Exercise brief » Scan the data, and whenever a line contains "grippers", copy it.

§ §

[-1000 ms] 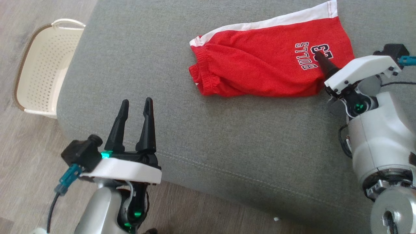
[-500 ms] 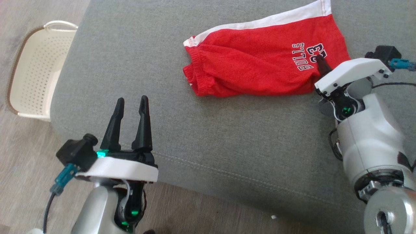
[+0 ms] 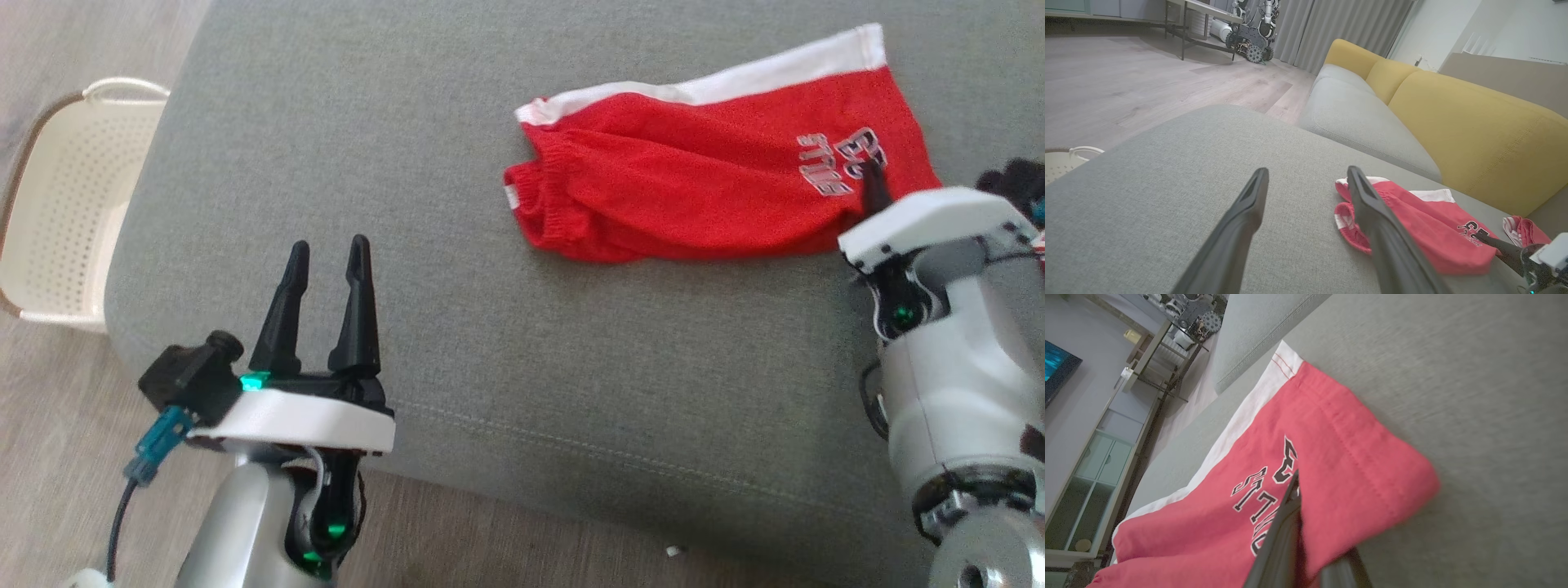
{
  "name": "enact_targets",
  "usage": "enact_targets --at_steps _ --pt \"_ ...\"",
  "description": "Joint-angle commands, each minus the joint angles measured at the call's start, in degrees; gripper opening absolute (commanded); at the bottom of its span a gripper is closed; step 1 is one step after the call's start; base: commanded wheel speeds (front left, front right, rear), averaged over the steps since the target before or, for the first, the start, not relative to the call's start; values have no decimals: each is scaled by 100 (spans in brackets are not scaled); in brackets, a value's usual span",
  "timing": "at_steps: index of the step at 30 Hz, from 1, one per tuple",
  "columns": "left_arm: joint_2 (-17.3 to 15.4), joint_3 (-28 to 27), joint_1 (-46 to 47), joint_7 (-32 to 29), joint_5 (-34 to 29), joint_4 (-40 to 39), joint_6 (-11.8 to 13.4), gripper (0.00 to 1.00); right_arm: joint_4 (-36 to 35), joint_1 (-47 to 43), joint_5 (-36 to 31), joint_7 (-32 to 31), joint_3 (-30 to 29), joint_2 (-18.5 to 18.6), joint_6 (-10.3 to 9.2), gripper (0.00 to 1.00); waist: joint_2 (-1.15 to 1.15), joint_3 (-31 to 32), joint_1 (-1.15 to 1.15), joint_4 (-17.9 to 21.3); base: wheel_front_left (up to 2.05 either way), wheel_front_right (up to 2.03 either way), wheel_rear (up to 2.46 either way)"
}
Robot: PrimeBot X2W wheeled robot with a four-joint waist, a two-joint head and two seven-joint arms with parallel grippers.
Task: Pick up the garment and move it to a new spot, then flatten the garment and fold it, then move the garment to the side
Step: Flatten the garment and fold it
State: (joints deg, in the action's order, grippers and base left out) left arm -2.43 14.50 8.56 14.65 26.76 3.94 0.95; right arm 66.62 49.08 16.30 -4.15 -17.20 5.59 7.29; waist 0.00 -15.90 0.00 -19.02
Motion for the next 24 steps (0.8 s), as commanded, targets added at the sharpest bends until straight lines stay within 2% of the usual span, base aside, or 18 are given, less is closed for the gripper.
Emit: enact_targets --at_steps 1,7,16,24 --pt "-44 -223 99 35 -63 -157 -20 100 -206 -39 -74 84 33 -30 20 0 0 71 0 58 0 0 0" --pt "-44 -324 25 35 -121 -156 -50 100 -495 -482 -343 163 -192 -135 20 0 0 249 0 253 0 0 0" --pt "-44 -248 19 35 -189 -87 -116 100 -1202 -976 -651 57 -108 -265 20 0 0 368 0 395 0 0 0" --pt "-44 -287 -24 35 -236 -39 -151 100 -1682 -1124 -721 421 462 -269 20 0 0 500 0 337 0 0 0"
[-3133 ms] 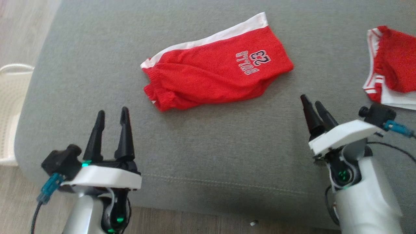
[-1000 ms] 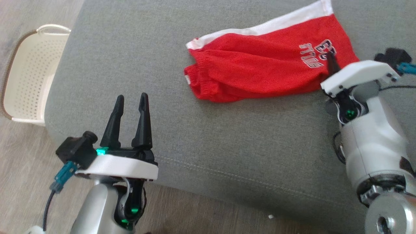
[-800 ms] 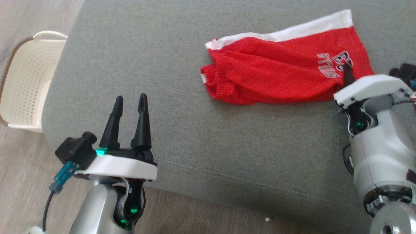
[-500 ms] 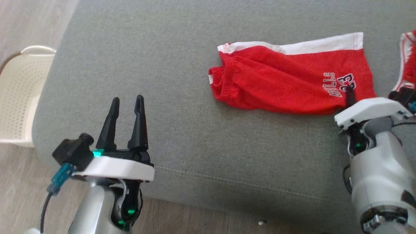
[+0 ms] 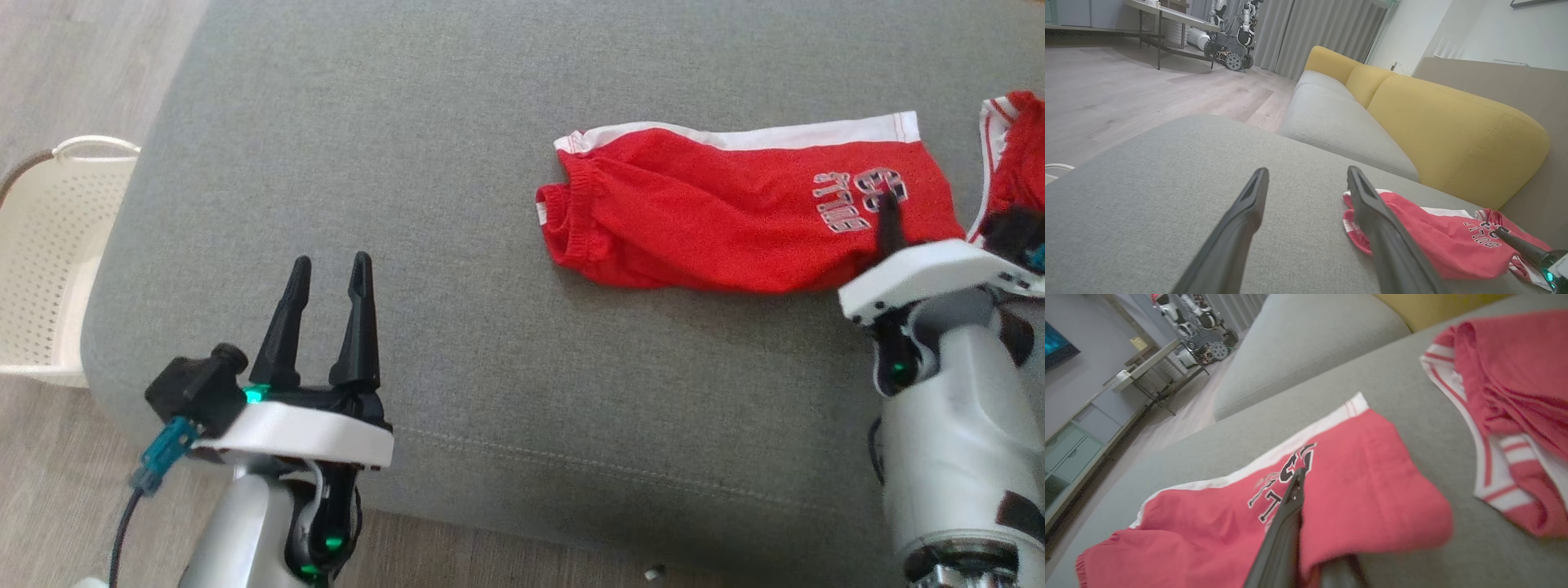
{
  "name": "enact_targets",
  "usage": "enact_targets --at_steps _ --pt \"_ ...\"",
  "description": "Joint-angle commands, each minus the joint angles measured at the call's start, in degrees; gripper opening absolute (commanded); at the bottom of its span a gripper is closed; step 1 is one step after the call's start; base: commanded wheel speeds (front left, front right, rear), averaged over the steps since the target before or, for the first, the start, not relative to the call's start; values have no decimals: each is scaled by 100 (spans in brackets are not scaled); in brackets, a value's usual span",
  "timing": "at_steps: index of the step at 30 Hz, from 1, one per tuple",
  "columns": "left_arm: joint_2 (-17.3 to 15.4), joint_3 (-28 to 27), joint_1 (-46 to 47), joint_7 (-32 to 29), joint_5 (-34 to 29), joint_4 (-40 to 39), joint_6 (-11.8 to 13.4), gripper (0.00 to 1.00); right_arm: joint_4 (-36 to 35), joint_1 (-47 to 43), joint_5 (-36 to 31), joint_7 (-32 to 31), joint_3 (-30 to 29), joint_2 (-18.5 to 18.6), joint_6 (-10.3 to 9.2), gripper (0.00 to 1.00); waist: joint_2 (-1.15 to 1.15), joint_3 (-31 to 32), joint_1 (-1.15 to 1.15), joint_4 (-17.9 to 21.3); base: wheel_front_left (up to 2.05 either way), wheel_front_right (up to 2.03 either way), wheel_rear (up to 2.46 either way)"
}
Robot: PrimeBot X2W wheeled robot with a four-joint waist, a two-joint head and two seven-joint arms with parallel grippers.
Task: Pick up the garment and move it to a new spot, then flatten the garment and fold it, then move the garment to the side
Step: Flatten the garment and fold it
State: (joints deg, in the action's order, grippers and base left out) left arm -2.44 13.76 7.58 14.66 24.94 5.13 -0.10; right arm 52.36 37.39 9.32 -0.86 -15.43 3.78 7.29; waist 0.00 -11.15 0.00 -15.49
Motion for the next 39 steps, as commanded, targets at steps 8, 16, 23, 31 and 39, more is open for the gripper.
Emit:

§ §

Task answer »
Robot: PrimeBot X2W wheeled robot with a four-joint waist, a two-joint head and two seven-joint arms with parallel grippers.
State: (joints deg, in the action's order, grippers and base left out) left arm -2.43 14.50 8.56 14.65 26.76 3.94 0.95; right arm 66.62 49.08 16.30 -4.15 -17.20 5.59 7.29; waist 0.00 -15.90 0.00 -19.02
Robot: PrimeBot X2W wheeled robot with a four-joint waist, a two-joint head and two seven-joint arms with parallel grippers.
State: (joints deg, in the action's order, grippers and base left out) left arm -2.44 13.76 7.58 14.66 24.94 5.13 -0.10; right arm 52.36 37.39 9.32 -0.86 -15.43 3.78 7.29; waist 0.00 -11.15 0.00 -15.49

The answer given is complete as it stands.